By designing EVs specifically for LMD operations, companies can optimise their vehicles for the unique requirements of this market, including the need for efficient, low-cost transportation of goods over short distances

The shift towards electric vehicles in India can yield numerous advantages due to the country's abundance of renewable energy resources and skilled workforce in the technology and manufacturing industries. The Indian automotive market is expected to become the third largest in terms of volume by 2030, but relying on traditional fuel-intensive transportation methods will not be feasible for such a large domestic market. As a result, policymakers at the federal level are working towards a "Shared, Connected, and Electric" mobility solution that aligns with the Government's goal of achieving complete electrification. 

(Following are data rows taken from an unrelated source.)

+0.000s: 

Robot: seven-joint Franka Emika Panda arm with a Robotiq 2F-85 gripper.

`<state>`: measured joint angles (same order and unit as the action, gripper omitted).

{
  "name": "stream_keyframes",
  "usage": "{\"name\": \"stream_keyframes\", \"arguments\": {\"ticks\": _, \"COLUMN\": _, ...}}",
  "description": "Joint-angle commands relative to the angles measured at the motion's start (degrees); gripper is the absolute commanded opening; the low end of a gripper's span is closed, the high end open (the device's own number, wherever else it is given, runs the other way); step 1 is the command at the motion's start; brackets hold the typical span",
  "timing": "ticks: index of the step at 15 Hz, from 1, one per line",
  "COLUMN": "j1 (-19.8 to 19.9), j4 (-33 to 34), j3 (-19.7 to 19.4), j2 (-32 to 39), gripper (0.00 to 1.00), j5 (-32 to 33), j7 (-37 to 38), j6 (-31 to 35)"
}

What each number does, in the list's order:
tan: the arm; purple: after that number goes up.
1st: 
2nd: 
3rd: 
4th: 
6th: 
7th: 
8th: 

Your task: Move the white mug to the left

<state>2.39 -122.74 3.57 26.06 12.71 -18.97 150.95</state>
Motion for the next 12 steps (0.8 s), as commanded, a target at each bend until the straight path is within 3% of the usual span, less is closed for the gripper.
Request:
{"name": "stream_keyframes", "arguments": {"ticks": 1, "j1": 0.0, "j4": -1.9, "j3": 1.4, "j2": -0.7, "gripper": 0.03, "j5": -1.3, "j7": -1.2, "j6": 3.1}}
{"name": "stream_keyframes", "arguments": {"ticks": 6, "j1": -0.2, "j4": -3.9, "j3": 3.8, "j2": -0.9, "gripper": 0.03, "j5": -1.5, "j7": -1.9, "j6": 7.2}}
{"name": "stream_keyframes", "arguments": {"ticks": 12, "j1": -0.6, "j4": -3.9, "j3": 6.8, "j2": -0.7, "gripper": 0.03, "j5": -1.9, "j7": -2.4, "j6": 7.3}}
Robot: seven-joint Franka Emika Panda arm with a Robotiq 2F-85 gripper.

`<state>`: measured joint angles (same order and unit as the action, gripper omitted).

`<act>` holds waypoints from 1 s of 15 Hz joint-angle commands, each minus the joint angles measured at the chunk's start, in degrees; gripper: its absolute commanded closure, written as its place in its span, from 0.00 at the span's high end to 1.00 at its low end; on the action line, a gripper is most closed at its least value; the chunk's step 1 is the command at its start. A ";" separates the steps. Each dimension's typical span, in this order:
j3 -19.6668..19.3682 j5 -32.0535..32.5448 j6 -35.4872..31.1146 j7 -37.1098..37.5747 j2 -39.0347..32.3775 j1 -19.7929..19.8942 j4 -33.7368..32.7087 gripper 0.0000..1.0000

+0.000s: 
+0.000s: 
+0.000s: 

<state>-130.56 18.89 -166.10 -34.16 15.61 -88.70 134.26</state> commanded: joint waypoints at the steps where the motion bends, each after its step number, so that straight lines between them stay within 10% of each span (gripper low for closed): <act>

Over the past few years, there has been notable advancement in the production and acceptance of electric vehicles (EVs), primarily in the sectors of two and three-wheelers. Several electric motorcycle and scooter models are currently accessible in the market, and some corporations have even started manufacturing electric three-wheelers for commercial use. As a result, EVs have become the preferred option for Last Mile Delivery (LMD) in the transportation and logistics supply chain industries. Last-mile delivery has altered consumers' buying habits and expectations by providing convenience and swift delivery. The increase in same-day or next-day delivery options has resulted in consumers anticipating faster delivery times, causing them to rely more on online shopping for urgent purchases instead of visiting physical stores. Last-mile delivery has had a significant impact on consumers' purchasing patterns.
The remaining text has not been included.